◆ Problem statement
Output exactly the first line of the listing and each line after it, through the line that contains "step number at"; add nothing else.
....................
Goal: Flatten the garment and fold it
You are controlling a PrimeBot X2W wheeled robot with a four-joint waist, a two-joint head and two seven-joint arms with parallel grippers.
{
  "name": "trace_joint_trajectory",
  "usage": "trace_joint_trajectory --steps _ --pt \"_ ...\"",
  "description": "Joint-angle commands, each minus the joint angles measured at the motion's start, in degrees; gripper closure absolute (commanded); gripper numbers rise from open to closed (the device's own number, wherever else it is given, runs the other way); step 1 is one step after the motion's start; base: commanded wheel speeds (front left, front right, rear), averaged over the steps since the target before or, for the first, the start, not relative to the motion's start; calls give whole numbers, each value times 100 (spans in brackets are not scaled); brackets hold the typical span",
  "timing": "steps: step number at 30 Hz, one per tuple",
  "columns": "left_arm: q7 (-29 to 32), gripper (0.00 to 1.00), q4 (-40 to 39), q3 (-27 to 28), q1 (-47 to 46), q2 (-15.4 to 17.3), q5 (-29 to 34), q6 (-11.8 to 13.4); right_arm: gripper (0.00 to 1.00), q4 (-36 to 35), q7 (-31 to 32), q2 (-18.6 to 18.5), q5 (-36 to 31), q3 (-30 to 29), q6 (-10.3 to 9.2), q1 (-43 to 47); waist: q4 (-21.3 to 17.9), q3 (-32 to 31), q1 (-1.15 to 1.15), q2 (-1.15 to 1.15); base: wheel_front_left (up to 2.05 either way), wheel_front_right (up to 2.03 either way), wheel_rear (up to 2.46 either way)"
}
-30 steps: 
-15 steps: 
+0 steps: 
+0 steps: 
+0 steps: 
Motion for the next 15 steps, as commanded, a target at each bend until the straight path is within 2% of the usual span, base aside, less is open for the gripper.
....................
◆ Solution to the problem
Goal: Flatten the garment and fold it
You are controlling a PrimeBot X2W wheeled robot with a four-joint waist, a two-joint head and two seven-joint arms with parallel grippers.
{
  "name": "trace_joint_trajectory",
  "usage": "trace_joint_trajectory --steps _ --pt \"_ ...\"",
  "description": "Joint-angle commands, each minus the joint angles measured at the motion's start, in degrees; gripper closure absolute (commanded); gripper numbers rise from open to closed (the device's own number, wherever else it is given, runs the other way); step 1 is one step after the motion's start; base: commanded wheel speeds (front left, front right, rear), averaged over the steps since the target before or, for the first, the start, not relative to the motion's start; calls give whole numbers, each value times 100 (spans in brackets are not scaled); brackets hold the typical span",
  "timing": "steps: step number at 30 Hz, one per tuple",

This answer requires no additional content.